I look at responses that have identical text and that came in *at the same time,* and I think, “Look! A bot!” Maybe that’s a misuse of the term, but what I really mean is that it’s clear that one entity is filling out the survey multiple times–and in a way such that computers are helping the effort. Maybe that’s having two browser windows open simultaneously–each logged in from a different account–and using copy/paste to reproduce the same text. And maybe you wouldn’t call that kind of activity a bot. But in any event, it’s fraudulent and damaging to the dataset.

In your paper, you also note receiving verbatim repeated text in open-ended responses, though I missed it if you said whether any of these came in simultaneously. But I think we’re looking at the same phenomenon here, and I think it’s clear that computers are helping a single individual fill out a survey thoughtlessly, and multiple times. Whether that counts as a “bot” or not might just be a matter of semantics.

Patrick Comer August 18, 2018 at 6:32 pm

Tim, love the analysis. I run Lucid which is the largest marketplace for survey responses.

Fraudulent responses via bot or bot-like behavior started in earnest in the summer of 2016. MTurk is just one source in the highly active survey sample marketplace. As systems have become more automated and programmatic, the ability for fraud at scale became more profitable. Simply put: we saw the peak of this two years ago. Slightly surprised that it took this long to discover in MTurk responses.

What did we have to do to combat? 1) millions of dollars spent on fraud detection and security software 2) technical integrations between sources and survey software and 3) training for buyers and sellers of respondents. It’s not a silver bullet answer but rather a long grind to reduce fraud and error in the survey process. Over two quarters we were able to cut the fraud rate in half.

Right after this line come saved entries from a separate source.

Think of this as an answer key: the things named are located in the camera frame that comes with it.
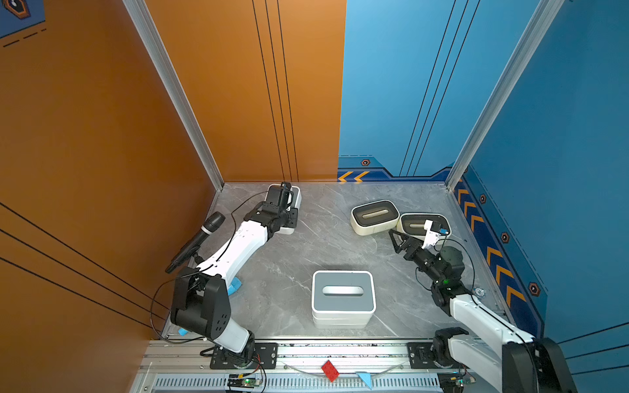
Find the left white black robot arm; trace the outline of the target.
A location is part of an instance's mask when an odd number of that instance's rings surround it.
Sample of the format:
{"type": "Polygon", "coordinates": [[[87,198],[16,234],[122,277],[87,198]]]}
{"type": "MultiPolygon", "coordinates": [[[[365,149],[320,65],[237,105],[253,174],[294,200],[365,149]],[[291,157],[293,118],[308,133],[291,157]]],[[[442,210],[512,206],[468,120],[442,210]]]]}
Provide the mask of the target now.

I’m passionate about quality of responses. Check out more info here: https://luc.id/quality/

swiv August 19, 2018 at 11:52 pm

If your university is in the habit of offering particularly well-paying surveys, you also be assured that approx. the same 50 people are taking part in a good number of them:

https://www.reddit.com/r/mturk/comments/98ko4r/this_automatic_accept_script/

https://www.reddit.com/r/mturk/comments/98j1d6/turkerhub_has_a_secret_script_members_pay_for/

Roger Bell August 31, 2018 at 4:14 pm

Thank you for the detailed information.

Repelis January 7, 2019 at 4:14 am

Good reading. Nice article

Beatriz January 23, 2019 at 5:15 pm

Looking now at some old data where I had quality problems. Participants with duplicate locations were more likely to fail the open ended questions. Also, my age question was to select the year from drop down menu. Interestingly, disproportionate answers for 1987, 1988, and 1989 (so around the 30’s you found). Most of the text fails are versions of “good” and “nice”.